Welcome to The Coding College, where we simplify coding and programming! In this tutorial, we’ll focus on cleaning empty cells in Pandas DataFrames, a critical step in data preparation.
Why Handle Empty Cells?
Empty cells, or NaN
values, can lead to:
- Errors during analysis or modeling.
- Incorrect insights or skewed results.
Cleaning empty cells ensures your dataset is complete and reliable.
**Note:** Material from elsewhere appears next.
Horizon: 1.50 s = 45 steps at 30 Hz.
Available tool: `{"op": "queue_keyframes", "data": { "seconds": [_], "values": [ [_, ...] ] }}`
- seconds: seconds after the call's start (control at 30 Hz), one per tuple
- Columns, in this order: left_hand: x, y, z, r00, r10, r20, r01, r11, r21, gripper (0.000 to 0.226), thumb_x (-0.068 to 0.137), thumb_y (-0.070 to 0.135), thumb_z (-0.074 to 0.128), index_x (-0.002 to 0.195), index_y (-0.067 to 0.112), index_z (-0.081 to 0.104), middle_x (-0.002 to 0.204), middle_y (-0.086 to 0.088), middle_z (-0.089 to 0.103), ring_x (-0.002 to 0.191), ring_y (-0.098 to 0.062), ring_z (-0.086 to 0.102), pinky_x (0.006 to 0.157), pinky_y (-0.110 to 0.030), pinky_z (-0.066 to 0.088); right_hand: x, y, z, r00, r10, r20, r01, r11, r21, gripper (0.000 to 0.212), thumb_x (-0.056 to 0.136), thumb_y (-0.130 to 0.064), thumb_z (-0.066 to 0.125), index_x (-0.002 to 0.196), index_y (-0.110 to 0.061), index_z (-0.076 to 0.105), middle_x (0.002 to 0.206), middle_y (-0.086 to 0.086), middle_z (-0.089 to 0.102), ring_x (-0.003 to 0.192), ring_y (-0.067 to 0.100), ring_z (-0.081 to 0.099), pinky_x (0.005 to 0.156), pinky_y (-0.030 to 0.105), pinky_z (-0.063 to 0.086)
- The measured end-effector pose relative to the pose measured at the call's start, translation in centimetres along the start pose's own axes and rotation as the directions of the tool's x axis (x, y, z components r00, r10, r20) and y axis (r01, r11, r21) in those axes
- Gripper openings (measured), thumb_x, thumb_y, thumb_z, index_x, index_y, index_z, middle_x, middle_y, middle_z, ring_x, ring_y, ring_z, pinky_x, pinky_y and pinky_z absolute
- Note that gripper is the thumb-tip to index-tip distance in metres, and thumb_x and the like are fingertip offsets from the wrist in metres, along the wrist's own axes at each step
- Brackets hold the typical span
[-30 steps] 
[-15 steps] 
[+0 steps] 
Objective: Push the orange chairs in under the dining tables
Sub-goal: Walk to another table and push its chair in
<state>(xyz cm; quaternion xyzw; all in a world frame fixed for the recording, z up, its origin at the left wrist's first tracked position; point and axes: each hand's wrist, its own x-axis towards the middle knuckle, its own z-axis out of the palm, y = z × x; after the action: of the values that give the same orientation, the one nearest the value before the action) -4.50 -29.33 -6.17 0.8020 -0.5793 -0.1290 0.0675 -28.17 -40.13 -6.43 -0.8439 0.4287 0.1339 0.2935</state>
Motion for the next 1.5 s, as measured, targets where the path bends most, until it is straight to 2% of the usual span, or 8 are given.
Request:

Sample DataFrame with Empty Cells
Let’s create a sample DataFrame to demonstrate:
import pandas as pd
data = {
"Name": ["Alice", "Bob", None, "David", "Eva"],
"Age": [25, None, 35, 40, None],
"Salary": [50000, 60000, None, 80000, 52000]
}
df = pd.DataFrame(data)
print(df)
Output:
Name Age Salary
0 Alice 25.0 50000.0
1 Bob NaN 60000.0
2 None 35.0 NaN
3 David 40.0 80000.0
4 Eva NaN 52000.0
Techniques for Cleaning Empty Cells
1. Identifying Empty Cells
- Check for Missing Values:
print(df.isnull()) # Boolean DataFrame indicating NaN values
- Count Missing Values:
print(df.isnull().sum()) # Total NaN values per column
2. Filling Empty Cells
- Fill with a Specific Value: Replace empty cells with a fixed value:
df["Age"].fillna(30, inplace=True) # Replace NaN in "Age" with 30
- Fill with Mean, Median, or Mode: Use statistical methods for numeric columns:
df["Age"].fillna(df["Age"].mean(), inplace=True) # Replace NaN with the mean
df["Salary"].fillna(df["Salary"].median(), inplace=True) # Replace NaN with the median
- Forward Fill (Copy Previous Value): Fill using the previous row’s value:
df.fillna(method="ffill", inplace=True)
- Backward Fill (Copy Next Value): Fill using the next row’s value:
df.fillna(method="bfill", inplace=True)
3. Dropping Rows or Columns with Empty Cells
- Drop Rows with Missing Values: Remove rows that have any empty cells:
df.dropna(inplace=True)
- Drop Columns with Missing Values: Remove columns with any empty cells:
df.dropna(axis=1, inplace=True)
- Drop Rows with Missing Values in Specific Columns: Remove rows where certain columns have empty cells:
df.dropna(subset=["Salary"], inplace=True)
4. Replacing Empty Cells Based on Conditions
Replace empty cells conditionally:
df["Salary"] = df["Salary"].fillna(df["Age"].apply(lambda x: 30000 if x < 30 else 60000))
Example: Before and After Cleaning
Original DataFrame:
Name Age Salary
0 Alice 25.0 50000.0
1 Bob NaN 60000.0
2 None 35.0 NaN
3 David 40.0 80000.0
4 Eva NaN 52000.0
Cleaned DataFrame (Fill NaN):
df["Age"].fillna(df["Age"].mean(), inplace=True)
df["Salary"].fillna(df["Salary"].median(), inplace=True)
Result:
Name Age Salary
0 Alice 25.0 50000.0
1 Bob 33.3 60000.0
2 None 35.0 60000.0
3 David 40.0 80000.0
4 Eva 33.3 52000.0
Real-World Applications
- Data Science: Prepare datasets for training machine learning models.
- Business Analysis: Ensure complete and accurate data for decision-making.
- ETL Pipelines: Handle incomplete data during extraction and transformation processes.
Learn Data Cleaning at The Coding College
At The Coding College, we focus on practical, real-world coding skills. Our tutorials are designed to help you excel in your coding journey.
Visit The Coding College for:
- Comprehensive coding and data analysis tutorials.
- Practical projects to enhance your skills.
- A supportive community of learners and experts.
Conclusion
Handling empty cells is a fundamental skill when working with Pandas. By using the techniques in this guide, you can clean your dataset and ensure it’s ready for analysis.